The Indian rupee ended the session sharply lower at 74.55/56 levels compared to its opening at 73.55/56 levels after touching the low of 74.5550/5650 levels on the back of importer demand for the greenback and dollar short-covering. Some dealers said that a large oil-to-telecom conglomerate and an engineering major were buying dollars "aggressively" in the spot market while foreign banks were covering their dollar short positions, given the uneasiness stemming from a surge in Covid cases in the country. Also adding to the fall was technical factors like some positional unwinding and selling in the non-deliverable forward market, some bulk MNC dividend payment, and the RBI’s mostly hands-off approach. Rupee traded in the range of 73.52-74.5550 levels today. The RBI retained its February forecast for the economy to grow 10.5% in the fiscal year that started Apr. 1. It warned that inflation pressures have risen from high commodity prices and logistics costs. Retail inflation is now projected at 5.2% in April-June and in July-September, 4.4% in October-December and 5.1% in January-March, with risks broadly balanced. The RBI said it will buy one trillion rupees ($13.5 billion) of sovereign bonds through June-end, a move that will infuse rupee liquidity into the market. Meanwhile, Asian currencies were broadly higher amid a further pullback in Treasury yields and on the dollar index. India’s federal government bond yields fell today as sentiment turned bullish after the Reserve Bank of India announced one trillion rupees worth of note purchases through June-end. India’s benchmark BSE Sensex ended 0.9% higher, recovering from losses in the last two sessions. Earlier in the day, the Monetary Policy Committee expectedly held the repurchase rate at a record low of 4% and decided to continue with its accommodative stance as long as necessary to revive growth. The benchmark S&P BSE Sensex index gained 460 points, or 0.9 per cent, to end at 49,662 levels while the Nifty index closed at 14,819 levels, up 135 points. In the forward segment 1mth, 3mth and 6mth annualized premia ended the day at 4.17%, 4.39% and 4.57% respectively.
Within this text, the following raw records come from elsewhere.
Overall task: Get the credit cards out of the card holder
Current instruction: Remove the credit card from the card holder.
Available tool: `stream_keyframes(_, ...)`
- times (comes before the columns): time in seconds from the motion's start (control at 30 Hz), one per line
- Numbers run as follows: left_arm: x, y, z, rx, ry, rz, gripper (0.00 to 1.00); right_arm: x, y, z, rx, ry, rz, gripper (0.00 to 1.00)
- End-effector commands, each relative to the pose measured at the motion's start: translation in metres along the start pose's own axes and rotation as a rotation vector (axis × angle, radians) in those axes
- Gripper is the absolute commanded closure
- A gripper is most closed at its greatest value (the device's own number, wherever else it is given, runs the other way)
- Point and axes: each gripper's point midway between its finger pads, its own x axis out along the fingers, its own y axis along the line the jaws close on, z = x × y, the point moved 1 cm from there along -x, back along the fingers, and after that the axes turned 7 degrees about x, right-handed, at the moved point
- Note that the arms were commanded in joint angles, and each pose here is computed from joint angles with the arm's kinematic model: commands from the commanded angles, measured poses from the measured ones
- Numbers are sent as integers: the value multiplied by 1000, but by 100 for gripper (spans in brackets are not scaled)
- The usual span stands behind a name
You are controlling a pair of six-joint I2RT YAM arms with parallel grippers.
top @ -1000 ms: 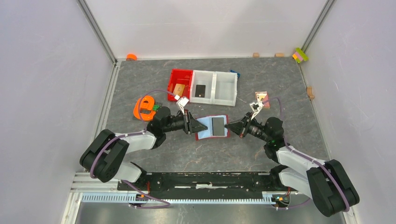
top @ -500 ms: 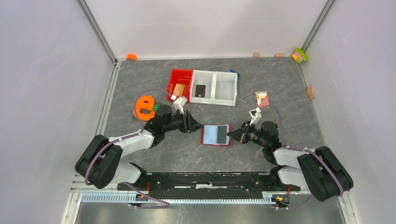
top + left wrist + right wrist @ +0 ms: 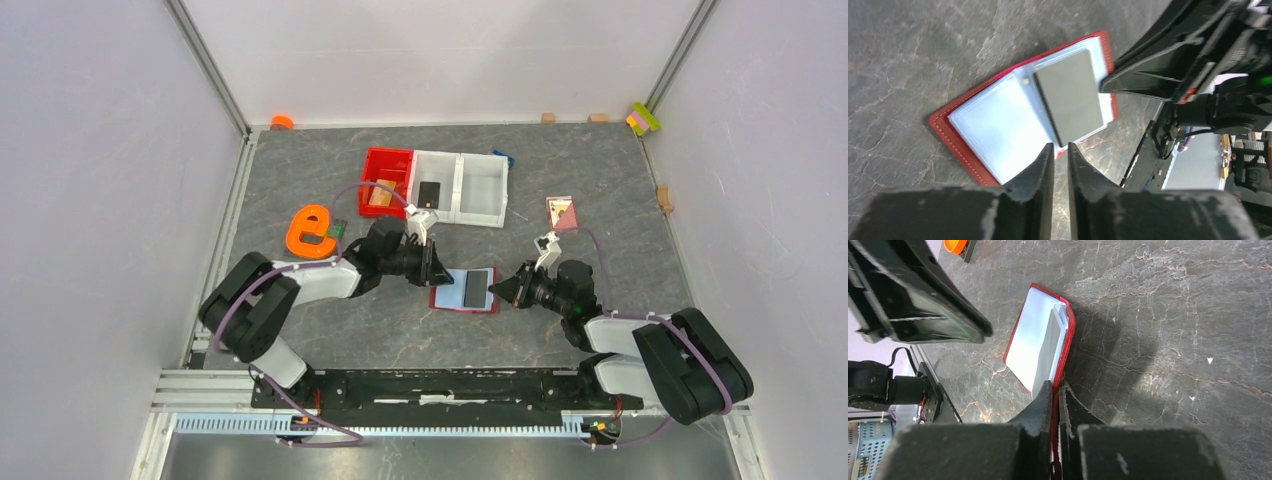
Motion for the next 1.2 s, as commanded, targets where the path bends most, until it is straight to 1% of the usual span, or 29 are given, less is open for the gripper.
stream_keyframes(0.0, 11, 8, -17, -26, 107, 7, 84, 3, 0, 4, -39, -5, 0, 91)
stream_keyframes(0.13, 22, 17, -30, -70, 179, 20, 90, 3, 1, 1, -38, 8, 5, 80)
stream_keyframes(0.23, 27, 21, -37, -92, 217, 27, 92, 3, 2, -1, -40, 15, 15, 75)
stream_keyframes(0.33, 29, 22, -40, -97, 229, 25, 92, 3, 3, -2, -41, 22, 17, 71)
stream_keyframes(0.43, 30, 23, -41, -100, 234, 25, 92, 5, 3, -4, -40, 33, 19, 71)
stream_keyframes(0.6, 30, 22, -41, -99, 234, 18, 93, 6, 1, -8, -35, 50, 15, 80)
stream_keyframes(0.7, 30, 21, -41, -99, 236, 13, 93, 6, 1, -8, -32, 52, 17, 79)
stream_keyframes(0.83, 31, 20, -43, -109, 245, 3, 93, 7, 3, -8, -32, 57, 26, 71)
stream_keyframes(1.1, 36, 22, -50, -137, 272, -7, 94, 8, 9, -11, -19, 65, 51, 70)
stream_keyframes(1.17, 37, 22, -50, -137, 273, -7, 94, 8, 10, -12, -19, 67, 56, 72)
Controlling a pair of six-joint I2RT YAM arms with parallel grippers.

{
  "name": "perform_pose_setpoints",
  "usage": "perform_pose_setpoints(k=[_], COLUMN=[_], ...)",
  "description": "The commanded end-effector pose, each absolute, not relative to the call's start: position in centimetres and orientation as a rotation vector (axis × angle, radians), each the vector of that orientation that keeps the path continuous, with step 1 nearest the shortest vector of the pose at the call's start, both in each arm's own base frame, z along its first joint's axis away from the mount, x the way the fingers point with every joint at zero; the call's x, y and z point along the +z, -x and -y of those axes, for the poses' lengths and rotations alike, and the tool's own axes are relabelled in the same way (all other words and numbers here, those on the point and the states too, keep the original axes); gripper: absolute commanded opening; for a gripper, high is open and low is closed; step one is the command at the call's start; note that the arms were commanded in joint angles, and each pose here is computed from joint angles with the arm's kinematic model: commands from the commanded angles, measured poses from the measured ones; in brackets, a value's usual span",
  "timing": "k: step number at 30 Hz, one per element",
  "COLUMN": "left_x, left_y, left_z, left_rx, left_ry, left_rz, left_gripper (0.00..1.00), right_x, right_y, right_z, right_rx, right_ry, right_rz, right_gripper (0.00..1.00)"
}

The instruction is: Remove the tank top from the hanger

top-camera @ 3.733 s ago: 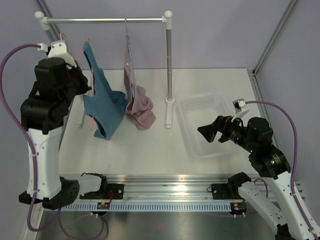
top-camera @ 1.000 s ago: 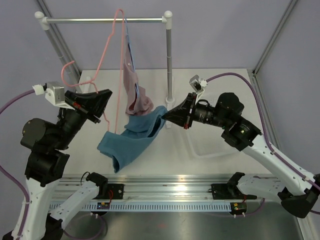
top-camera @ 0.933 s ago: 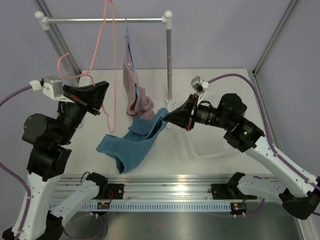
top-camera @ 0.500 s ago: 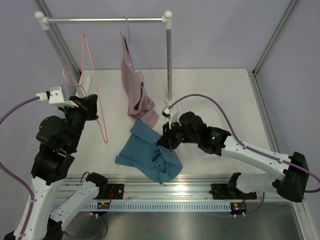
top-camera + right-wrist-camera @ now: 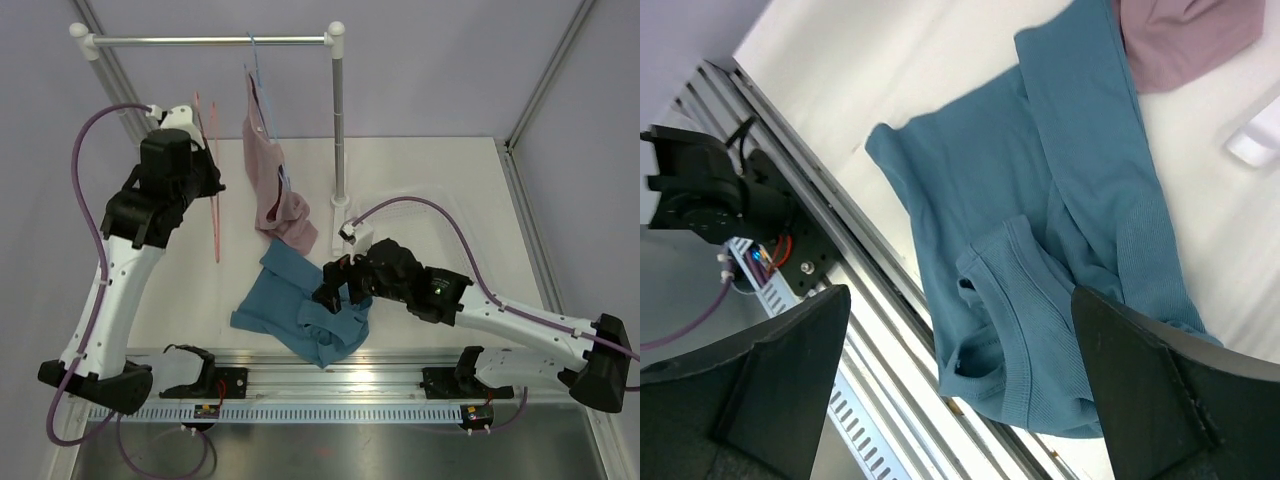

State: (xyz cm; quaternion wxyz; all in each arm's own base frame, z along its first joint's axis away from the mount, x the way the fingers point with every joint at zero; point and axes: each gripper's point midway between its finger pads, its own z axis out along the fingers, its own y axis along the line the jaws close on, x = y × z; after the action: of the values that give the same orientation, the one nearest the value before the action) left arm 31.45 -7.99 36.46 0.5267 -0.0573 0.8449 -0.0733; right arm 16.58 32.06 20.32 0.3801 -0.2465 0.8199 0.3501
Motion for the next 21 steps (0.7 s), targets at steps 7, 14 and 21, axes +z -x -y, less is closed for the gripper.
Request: perform_pose_setpoints(k=[7,14,21], left_x=[43.1,45.2,43.9], left_y=[-39.0,-44.7,-48.1], left_z=[7.8,6.7,6.2], left_rx=[-0.306,-0.315,-0.360], left_ry=[0.064,0.077,0.092], left_rz=[-2.002,-1.918,-1.910], left_gripper=[0.00,0.00,0.07], right_x=[22.3,22.0,18.9], right_y=[-15.8,-14.9,-14.7], right_z=[-31.2,-31.0,-31.5], right_rx=[0.944,0.968,0.951], right_ry=[0.643,0.700,0.753], right_rz=[-1.983,-1.979,-2.024], right_gripper=[0.99,0.99,0.99])
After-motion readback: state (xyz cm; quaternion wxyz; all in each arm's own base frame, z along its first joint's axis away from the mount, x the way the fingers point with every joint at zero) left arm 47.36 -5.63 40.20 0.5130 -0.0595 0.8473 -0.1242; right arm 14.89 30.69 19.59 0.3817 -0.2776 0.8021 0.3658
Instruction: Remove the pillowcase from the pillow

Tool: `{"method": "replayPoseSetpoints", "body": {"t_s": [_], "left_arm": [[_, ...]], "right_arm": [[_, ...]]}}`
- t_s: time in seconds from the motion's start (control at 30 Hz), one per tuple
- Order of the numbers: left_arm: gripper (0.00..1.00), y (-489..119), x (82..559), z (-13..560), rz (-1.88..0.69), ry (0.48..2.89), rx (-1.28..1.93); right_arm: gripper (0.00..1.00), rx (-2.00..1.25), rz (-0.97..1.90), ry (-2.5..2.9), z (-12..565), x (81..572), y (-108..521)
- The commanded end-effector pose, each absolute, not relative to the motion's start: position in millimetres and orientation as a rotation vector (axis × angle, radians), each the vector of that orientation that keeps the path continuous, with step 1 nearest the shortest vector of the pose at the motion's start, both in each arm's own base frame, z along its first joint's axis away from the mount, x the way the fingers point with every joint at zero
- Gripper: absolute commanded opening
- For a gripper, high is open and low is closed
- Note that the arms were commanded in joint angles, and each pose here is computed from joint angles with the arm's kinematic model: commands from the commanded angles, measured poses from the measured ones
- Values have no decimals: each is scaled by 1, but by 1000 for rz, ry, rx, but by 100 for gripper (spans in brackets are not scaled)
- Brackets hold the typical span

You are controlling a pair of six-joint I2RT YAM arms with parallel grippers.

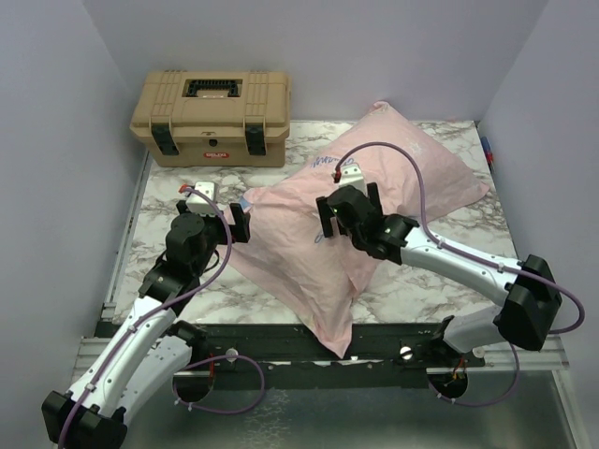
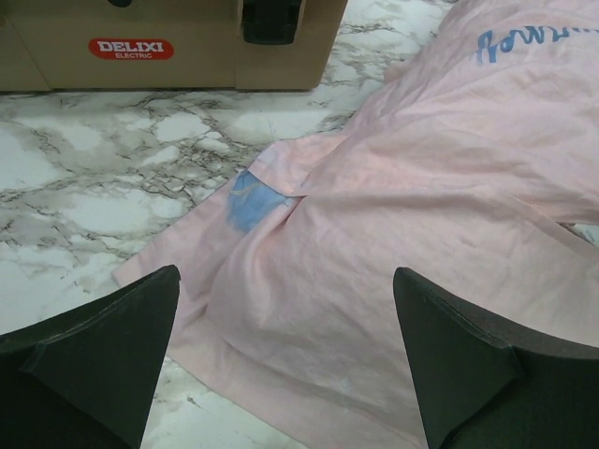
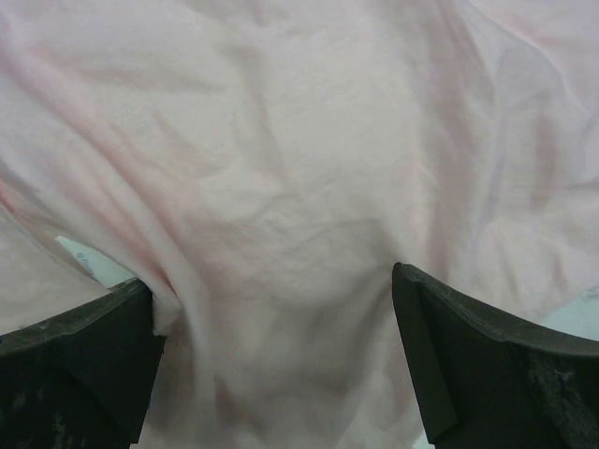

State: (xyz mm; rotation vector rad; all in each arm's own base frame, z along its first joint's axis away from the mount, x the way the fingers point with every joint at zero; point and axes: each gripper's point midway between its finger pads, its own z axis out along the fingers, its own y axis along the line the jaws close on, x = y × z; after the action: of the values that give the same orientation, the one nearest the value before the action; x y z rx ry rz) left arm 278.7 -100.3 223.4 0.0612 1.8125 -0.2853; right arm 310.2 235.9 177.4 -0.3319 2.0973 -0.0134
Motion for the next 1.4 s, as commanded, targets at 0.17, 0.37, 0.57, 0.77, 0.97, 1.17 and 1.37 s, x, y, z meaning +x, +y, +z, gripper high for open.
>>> {"method": "replayPoseSetpoints", "body": {"t_s": [0.17, 0.37, 0.57, 0.77, 0.97, 1.17, 1.37], "left_arm": [[96, -119, 279, 233, -414, 1830, 27], [95, -137, 282, 235, -550, 1869, -55], [95, -158, 298, 224, -634, 1951, -132], [95, -179, 314, 224, -635, 1983, -187], [95, -205, 325, 225, -559, 1983, -160], [95, -204, 339, 224, -470, 1958, -204], [94, -205, 349, 217, -409, 1955, -210]], "right_arm": [[100, -205, -113, 1979, 207, 323, 205], [100, -133, -118, 2002, 197, 341, 189], [100, -182, -35, 1992, 194, 339, 195], [100, -234, 14, 1982, 171, 335, 200], [100, -239, 0, 1975, 173, 342, 205], [100, -303, -11, 1944, 194, 357, 219], [100, -336, -19, 1943, 195, 370, 233]]}}
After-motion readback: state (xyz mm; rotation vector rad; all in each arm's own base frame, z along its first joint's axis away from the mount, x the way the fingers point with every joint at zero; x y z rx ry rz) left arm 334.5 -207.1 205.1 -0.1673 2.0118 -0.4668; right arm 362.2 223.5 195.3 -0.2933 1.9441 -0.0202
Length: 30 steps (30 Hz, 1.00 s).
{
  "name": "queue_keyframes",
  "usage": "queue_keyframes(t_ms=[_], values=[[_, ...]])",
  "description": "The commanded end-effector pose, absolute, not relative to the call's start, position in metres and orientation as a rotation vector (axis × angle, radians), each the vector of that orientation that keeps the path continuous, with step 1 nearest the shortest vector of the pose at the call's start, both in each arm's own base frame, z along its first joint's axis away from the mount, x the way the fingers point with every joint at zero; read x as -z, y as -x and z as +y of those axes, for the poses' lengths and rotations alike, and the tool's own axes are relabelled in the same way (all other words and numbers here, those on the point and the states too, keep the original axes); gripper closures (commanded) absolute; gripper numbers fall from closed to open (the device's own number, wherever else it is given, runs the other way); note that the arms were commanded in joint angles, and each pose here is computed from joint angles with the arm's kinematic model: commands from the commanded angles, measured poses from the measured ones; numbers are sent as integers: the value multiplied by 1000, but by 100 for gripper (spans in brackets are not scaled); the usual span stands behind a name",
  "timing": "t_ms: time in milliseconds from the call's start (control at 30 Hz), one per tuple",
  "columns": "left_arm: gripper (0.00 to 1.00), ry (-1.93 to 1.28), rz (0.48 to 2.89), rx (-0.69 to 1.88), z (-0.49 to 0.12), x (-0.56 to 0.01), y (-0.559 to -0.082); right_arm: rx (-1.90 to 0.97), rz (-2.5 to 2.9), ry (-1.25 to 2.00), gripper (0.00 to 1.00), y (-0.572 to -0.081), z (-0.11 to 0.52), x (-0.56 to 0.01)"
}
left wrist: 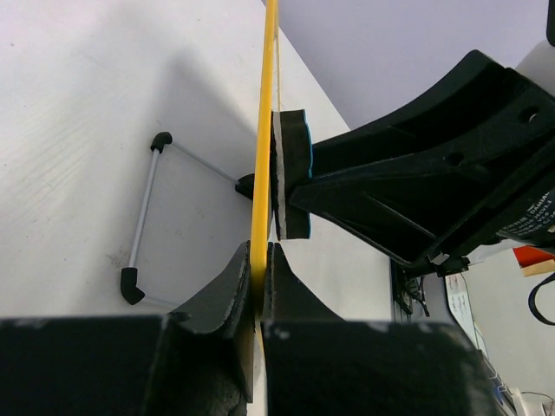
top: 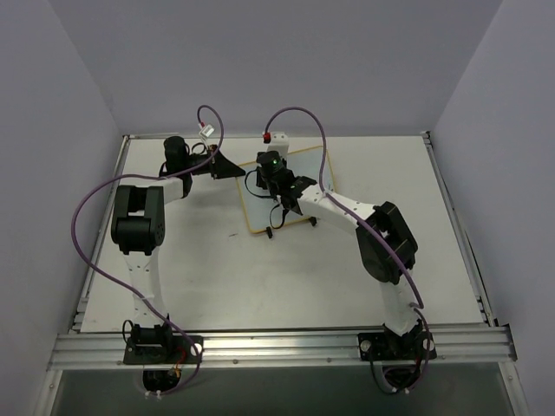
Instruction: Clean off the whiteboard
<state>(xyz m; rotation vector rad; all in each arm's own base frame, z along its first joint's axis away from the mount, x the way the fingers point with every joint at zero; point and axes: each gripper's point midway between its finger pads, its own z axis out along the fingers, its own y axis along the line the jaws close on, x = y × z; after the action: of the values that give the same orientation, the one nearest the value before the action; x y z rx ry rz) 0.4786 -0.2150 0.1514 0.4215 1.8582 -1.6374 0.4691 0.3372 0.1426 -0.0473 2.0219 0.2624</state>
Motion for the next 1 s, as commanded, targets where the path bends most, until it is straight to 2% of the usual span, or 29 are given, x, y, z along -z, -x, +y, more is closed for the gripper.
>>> queue_keyframes(t_ms=[0,267,400,500,800,967], values=[[98,-612,1765,1622,-221,-166,-462,-190,2053,-1,100,-485,305,-131],[98,-608,1772,1615,-220,-163,-464,-15,2093,-216,100,-473,202,-93],[98,-604,1775,1612,-220,-162,-463,79,2115,-270,100,-448,164,-75],[98,-603,1772,1606,-220,-163,-464,15,2116,-212,100,-435,177,-73],[98,-609,1766,1602,-220,-168,-463,-146,2067,96,100,-410,305,-79],[98,-605,1771,1603,-220,-166,-463,-214,1990,164,100,-395,361,-105]])
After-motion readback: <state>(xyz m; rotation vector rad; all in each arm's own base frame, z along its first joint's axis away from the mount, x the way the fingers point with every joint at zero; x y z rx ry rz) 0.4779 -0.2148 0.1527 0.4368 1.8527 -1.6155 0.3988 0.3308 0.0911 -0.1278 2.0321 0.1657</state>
Sterling sank on Wednesday as profit-taking by traders after a strong first quarter for the British currency pulled it to a week’s low against the dollar and its lowest in two weeks against the euro. The pound fell on Tuesday, losing 0.6% against the dollar and over 1% against the euro - its worst day against the single currency in five weeks as investors took cash off the table. The pound was down against the dollar at 1.3820, having hit a one-week low of $1.3771 in early deals. It traded 0.15% lower to the euro at 86.03 pence. Market participants still expected limited losses for the pound. Some also cite seasonal factors such as the end of the tax year in Britain, for expectations that it will appreciate. Expectations of an economic rebound in Britain, spurred by rapid COVID-19 vaccinations, helped sterling to record its best quarter since 2015 versus the euro. With the vaccine programme rolling out rapidly across Britain and infection numbers falling, Prime Minister Boris Johnson confirmed on Monday a planned re-opening of the economy would take place next week. Shops, gyms, hairdressers and outdoor hospitality areas in England will re-open. The government is also looking at a COVID-status certification system, or vaccine passport, to help re-open larger events. Britain will begin the rollout of Moderna’s COVID-19 vaccine in mid-April, vaccine deployment minister Nadhim Zahawi said on Tuesday, adding the inoculation programme was on track to meet government targets.